Манифестация в честь Дня Республики на площади Бастилии. Народный фронт сейчас в чести. Леон Блюм и Морис Торез светятся счастьем. Они целуются. Мы вопим о своих надеждах во всю мощь наших легких. С поднятым у головы кулаком я прошествовал перед трибуной, как брат всех тружеников, кипя энтузиазмом, как и они. Шел вместе с товарищами из «Листка» и наших обществ взаимопомощи, мы шагали с высоко поднятой головой, уверенные в собственных силах: мы обязательно победим нацизм. Хоть я и не француз, но что с того? Я — часть мощной толпы, и мы саму историю несем на своих плечах. Впереди нас, и сзади, и вокруг — интеллектуалы и грузчики, виноградари и каменщики, они идут ровным, решительным шагом, они неустрашимы, готовы завоевать всю Землю, а если нужно, то и Солнце. Простите меня, гражданин следователь, из меня рвутся слова, некогда произнесенные Львом Давидовичем: «А если нам скажут, что солнце светит только для буржуазии, ну что ж, товарищи, мы погасим солнце». Нет, Лев Давидович, зачем гасить солнце? Мы повернем его в нашу сторону, это разумнее… Вдруг я вижу в толпе группу сионистов. Их экстремисты близки к социалистам. Ну да, все верно: их газета меня не трогала уже несколько недель. Снова я вспоминаю о пророке Илии: его чудеса, выходит, никогда не кончаются! И я, маршируя, выкрикивая дежурные лозунги, посылаю молчаливую молитву самому политически подкованному, самому воинственному из наших пророков, благодарю его за то, что вмешался в наши дела. А еще я думаю об отце: я благодарен ему, что он научил меня молиться и говорить «спасибо». Если бы он теперь меня признал на фото, напечатанном в какой-нибудь еврейской или румынской газете, то, скорее всего, написал бы письмо, которое порадовало бы меня.

Негласная миссия в Гамбурге: я должен вручить некую сумму денег на нужды группы, занимающейся подготовкой бегства руководителя подпольной организации. Позже я узнаю, что речь шла о депутате Брандберге, друге Розы Люксембург. Три свидания в разных общественных местах: на вокзале, в порту, на остановке трамвая номер три. Опознавательные знаки, пароли. Сначала мной занимается гарсон из кафе, потом кондуктор трамвая. В конце концов я оказываюсь в ресторане, напротив самой обычной домашней хозяйки. Следуя инструкциям, кладу мой номер «Фолькише беобахтер» рядом с собой на скамейку. Деньги — там. Дальнейшее — дело дамы. Она подменяет газету, мы едим, не торопясь, не здороваясь друг с другом: два незнакомых клиента. Она уходит раньше меня. Украдкой слежу за ней глазами. Интересно, увидимся ли мы когда-нибудь еще? Мои собеседники меняются, а вопрос остается все тот же. Вспоминаю об Инге. Она, вероятно, занимается чем-то вроде этого. Сколько времени пройдет, прежде чем ее схватят? Идея: а не съездить ли в Берлин? На один день или на ночь? Сердце бешено колотится. Нет, приказы строги и неизменны. Запрещено встречаться с прежними товарищами, тем самым подвергая их ненужному риску. Я больше никогда не увидел домохозяйку из Гамбурга. Но несколько месяцев спустя встречаю у Пауля болезненного вида сгорбленного человека. Пауль меня представляет: «Это — он». Человек жмет мне руку, долго ее не выпускает из своей ладони, повторяет: «Я обязан вам жизнью, поверьте, обязан жизнью». А у меня только одна мысль: «Вот оно, счастье!» Это когда вам обязаны жизнью.

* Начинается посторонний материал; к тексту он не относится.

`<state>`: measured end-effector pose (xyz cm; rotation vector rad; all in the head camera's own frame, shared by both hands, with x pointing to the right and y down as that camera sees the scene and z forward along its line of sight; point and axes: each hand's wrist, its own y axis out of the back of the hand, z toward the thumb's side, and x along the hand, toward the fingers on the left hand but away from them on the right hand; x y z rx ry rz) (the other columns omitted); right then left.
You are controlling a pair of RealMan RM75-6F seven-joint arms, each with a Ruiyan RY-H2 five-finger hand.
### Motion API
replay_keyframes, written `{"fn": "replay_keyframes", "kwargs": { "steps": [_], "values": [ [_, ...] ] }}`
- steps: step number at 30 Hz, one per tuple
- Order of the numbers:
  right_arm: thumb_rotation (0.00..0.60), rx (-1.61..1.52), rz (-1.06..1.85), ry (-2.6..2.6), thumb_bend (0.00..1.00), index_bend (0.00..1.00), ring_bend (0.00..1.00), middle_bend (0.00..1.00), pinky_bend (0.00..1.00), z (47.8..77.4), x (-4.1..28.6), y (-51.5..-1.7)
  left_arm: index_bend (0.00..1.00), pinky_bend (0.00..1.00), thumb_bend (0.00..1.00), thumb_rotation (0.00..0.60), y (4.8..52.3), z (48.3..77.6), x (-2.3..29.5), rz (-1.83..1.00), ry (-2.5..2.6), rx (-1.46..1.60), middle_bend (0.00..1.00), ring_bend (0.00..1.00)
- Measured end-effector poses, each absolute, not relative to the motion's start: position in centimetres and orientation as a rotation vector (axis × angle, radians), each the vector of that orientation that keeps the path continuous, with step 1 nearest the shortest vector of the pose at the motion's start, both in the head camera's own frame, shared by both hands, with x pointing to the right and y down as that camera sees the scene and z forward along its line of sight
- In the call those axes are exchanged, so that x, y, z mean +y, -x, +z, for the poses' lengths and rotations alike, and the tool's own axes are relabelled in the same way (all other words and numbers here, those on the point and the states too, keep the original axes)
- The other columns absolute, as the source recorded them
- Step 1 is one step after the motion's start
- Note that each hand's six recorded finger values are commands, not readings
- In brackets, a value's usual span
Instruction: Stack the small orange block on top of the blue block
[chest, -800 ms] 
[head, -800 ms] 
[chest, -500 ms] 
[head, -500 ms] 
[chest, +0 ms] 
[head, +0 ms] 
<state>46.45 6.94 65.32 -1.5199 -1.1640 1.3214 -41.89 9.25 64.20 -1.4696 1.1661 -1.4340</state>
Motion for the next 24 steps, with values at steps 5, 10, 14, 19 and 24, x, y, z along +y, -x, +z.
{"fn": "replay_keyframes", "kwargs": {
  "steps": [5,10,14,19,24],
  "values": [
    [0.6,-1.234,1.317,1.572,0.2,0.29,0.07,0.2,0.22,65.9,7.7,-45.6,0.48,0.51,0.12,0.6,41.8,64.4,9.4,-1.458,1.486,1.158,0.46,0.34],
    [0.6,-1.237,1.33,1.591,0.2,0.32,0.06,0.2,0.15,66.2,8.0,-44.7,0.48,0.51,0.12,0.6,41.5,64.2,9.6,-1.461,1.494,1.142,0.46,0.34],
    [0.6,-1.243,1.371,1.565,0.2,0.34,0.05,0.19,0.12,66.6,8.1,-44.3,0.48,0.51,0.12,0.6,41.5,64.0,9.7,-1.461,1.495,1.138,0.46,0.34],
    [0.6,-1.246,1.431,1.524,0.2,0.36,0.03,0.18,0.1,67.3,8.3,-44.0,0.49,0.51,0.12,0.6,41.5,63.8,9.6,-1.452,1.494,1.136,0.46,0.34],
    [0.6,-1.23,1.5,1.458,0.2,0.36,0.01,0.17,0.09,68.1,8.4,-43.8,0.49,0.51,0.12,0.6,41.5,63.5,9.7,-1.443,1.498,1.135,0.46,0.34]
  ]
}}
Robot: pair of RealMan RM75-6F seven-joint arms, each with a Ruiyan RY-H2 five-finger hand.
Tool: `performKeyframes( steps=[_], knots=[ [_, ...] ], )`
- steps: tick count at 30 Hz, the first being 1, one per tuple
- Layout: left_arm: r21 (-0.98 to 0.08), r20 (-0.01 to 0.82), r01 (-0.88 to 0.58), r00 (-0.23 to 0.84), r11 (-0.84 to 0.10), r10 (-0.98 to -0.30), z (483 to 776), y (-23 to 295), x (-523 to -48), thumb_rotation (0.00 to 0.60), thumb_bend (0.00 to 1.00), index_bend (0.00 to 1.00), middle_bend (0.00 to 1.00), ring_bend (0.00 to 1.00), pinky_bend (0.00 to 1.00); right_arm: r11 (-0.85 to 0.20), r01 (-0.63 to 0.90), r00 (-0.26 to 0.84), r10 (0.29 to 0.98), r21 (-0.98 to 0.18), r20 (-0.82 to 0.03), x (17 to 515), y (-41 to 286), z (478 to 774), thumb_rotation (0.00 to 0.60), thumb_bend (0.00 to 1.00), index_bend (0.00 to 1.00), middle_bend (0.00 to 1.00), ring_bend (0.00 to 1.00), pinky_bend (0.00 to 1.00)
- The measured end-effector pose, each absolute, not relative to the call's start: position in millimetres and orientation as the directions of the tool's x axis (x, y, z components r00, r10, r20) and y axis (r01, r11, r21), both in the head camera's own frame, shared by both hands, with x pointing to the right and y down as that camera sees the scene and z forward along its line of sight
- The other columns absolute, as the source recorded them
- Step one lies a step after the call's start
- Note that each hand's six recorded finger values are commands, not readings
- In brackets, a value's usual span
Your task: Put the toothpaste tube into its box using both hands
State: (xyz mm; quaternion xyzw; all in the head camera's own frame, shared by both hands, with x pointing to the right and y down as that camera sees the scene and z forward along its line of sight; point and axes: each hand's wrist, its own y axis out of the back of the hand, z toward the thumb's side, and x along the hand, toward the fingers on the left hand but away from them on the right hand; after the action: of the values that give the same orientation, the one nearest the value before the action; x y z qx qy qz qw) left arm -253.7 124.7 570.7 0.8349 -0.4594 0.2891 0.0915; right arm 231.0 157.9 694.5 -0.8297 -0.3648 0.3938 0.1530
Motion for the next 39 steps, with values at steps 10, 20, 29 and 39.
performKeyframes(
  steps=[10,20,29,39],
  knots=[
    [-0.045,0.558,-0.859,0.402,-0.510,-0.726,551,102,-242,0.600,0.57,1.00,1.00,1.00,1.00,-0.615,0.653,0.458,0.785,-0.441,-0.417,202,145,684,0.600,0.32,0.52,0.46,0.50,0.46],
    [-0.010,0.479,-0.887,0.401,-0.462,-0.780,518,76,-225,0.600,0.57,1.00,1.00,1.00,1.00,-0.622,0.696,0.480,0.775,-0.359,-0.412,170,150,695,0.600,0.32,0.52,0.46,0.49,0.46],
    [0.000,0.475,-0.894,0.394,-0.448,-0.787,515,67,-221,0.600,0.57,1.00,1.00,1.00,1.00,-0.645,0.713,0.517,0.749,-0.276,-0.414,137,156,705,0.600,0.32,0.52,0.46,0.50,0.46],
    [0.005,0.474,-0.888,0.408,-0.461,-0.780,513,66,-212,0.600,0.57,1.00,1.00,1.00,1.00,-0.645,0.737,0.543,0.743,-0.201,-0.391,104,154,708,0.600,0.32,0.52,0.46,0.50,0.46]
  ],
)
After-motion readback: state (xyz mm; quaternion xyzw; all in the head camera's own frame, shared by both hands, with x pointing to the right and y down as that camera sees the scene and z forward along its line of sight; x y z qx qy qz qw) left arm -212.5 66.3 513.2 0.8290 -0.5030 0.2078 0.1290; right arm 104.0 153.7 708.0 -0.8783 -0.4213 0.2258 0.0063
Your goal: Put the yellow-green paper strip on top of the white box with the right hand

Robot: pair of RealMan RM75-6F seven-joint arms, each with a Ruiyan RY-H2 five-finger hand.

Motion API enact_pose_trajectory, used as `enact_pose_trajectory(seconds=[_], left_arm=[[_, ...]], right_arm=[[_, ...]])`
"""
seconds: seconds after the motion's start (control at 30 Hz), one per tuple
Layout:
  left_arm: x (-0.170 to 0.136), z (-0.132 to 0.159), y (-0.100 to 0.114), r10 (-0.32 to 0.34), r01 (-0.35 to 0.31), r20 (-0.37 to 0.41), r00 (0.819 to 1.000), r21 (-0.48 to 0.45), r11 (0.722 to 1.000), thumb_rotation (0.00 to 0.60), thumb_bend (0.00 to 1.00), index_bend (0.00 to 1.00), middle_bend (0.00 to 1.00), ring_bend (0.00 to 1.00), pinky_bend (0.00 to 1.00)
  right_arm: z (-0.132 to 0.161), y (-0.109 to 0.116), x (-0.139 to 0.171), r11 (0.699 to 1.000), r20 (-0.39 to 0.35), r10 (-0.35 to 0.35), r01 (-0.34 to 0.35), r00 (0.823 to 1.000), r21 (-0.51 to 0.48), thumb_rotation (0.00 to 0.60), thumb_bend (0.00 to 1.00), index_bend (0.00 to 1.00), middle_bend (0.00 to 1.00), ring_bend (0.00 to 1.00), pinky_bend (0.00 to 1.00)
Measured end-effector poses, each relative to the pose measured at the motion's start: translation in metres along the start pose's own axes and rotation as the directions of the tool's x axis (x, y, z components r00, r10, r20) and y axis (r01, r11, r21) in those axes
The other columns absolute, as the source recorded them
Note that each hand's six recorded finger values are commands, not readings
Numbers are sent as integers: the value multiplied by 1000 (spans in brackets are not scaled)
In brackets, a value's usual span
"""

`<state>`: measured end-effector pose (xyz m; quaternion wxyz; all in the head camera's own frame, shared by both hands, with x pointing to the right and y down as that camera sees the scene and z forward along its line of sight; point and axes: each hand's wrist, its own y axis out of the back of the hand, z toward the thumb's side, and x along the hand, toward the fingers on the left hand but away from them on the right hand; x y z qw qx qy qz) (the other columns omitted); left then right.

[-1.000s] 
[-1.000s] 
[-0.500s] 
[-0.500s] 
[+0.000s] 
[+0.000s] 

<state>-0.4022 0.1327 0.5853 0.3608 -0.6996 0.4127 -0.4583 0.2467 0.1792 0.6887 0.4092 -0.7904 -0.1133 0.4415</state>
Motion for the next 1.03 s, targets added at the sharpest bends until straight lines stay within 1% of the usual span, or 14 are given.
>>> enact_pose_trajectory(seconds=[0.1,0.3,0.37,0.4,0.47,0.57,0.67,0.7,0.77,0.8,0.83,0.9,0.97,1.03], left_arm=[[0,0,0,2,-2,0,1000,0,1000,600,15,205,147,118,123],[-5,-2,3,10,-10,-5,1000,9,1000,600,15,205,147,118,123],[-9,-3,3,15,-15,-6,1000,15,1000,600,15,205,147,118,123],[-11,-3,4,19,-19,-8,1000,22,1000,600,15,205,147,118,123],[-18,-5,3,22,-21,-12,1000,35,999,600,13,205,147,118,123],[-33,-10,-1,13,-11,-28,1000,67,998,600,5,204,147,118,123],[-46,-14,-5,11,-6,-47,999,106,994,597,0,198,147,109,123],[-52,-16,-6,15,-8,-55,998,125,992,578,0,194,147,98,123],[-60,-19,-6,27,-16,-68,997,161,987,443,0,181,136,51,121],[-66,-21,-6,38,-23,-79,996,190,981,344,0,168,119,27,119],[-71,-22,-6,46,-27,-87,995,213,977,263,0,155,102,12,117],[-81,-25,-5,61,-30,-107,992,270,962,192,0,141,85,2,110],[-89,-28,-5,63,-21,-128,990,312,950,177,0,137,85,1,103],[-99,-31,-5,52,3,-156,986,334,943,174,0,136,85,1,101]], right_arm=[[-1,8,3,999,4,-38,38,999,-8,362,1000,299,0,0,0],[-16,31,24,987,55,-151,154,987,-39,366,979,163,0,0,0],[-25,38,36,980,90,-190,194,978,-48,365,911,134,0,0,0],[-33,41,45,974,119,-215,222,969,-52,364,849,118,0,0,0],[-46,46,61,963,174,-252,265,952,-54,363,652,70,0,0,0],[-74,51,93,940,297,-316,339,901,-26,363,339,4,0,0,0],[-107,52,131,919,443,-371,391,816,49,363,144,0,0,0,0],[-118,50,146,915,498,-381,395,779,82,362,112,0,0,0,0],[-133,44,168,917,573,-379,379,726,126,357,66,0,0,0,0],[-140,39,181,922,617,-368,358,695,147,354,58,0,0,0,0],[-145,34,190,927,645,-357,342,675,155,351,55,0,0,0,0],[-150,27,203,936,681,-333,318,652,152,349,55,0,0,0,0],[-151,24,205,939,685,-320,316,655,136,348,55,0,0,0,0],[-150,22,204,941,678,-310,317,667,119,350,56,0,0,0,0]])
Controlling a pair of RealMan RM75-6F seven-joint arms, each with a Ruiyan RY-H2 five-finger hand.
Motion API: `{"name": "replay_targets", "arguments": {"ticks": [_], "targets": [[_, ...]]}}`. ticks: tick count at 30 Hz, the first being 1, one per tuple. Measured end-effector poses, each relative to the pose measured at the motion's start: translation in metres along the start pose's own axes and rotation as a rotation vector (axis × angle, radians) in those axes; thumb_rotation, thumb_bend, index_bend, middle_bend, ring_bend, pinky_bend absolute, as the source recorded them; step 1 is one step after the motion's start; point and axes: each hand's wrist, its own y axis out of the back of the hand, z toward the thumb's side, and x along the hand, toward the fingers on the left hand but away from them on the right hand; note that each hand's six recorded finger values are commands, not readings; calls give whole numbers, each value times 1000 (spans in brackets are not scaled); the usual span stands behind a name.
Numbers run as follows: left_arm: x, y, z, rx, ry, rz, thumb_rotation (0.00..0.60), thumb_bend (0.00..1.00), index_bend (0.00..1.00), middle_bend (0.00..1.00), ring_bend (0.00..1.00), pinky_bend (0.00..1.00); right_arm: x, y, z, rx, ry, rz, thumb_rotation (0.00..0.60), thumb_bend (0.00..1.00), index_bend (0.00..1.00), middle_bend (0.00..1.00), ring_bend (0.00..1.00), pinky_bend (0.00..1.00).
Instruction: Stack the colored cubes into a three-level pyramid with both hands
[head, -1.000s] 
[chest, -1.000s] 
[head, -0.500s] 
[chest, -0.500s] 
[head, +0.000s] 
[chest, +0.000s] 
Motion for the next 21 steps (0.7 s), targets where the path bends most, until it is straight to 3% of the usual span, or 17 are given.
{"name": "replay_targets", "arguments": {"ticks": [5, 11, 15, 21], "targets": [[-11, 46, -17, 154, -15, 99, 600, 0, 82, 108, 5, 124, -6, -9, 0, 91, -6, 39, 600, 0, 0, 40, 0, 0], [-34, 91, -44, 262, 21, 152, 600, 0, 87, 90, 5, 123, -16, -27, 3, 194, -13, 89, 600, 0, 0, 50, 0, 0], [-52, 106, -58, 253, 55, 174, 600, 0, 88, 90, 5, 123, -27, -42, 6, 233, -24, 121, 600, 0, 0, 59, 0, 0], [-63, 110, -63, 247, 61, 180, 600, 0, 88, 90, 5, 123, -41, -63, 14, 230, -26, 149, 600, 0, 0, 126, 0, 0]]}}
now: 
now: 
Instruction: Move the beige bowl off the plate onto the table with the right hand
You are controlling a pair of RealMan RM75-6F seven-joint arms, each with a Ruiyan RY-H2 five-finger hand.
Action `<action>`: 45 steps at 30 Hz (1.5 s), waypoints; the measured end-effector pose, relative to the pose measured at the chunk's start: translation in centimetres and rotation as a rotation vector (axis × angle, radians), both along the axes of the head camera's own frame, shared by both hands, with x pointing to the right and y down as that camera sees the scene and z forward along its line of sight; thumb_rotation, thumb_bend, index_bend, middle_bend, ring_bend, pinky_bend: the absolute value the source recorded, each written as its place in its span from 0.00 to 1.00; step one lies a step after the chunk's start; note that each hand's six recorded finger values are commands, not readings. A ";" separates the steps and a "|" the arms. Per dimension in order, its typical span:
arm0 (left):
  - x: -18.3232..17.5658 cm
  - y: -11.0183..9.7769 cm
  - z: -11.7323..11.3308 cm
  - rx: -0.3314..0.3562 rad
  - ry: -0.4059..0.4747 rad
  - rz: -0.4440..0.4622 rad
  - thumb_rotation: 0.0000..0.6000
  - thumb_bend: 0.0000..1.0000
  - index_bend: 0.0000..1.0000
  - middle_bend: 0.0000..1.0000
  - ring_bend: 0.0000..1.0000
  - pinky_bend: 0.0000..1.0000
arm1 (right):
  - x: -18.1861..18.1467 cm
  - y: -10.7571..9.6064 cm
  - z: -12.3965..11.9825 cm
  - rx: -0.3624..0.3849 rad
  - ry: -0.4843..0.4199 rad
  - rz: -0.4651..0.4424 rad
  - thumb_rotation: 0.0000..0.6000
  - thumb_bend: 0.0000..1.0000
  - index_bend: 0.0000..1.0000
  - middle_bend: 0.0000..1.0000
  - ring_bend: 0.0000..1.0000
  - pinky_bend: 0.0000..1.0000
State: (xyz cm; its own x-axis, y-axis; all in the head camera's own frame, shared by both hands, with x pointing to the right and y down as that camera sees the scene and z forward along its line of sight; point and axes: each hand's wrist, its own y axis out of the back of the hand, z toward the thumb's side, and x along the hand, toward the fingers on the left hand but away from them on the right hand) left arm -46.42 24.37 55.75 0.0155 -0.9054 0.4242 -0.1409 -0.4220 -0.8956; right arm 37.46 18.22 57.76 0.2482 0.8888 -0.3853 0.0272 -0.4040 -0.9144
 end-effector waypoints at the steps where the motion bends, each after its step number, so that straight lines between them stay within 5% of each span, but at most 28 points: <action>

Ну да, в Париже я был счастлив. В той мере, в какой может быть счастливым еврей-активист и вдобавок поэт.


А еще было путешествие в Палестину. Незабываемый молниеносный нырок. Я прожил его очень напряженно (сказал бы даже: религиозно), от начала до конца. И от начала до конца отец не сводил с меня глаз.

Одним серым дождливым утром Пауль позвал меня в свой кабинет:

— Тебя Святая Земля интересует? Съездить туда не хочешь?

От волнения, причины которого пока и сам не понимаю, я молчу.

— Нам сообщают о серьезных событиях, о бунтах, — говорит Пауль. — Положение сложное, запутанное. Англичане, арабы, евреи… Вокруг них интриги, заговоры; тут все: религия, политика, финансы — клубок неясных обстоятельств. Мы пока ничего не понимаем, а хочется разобраться.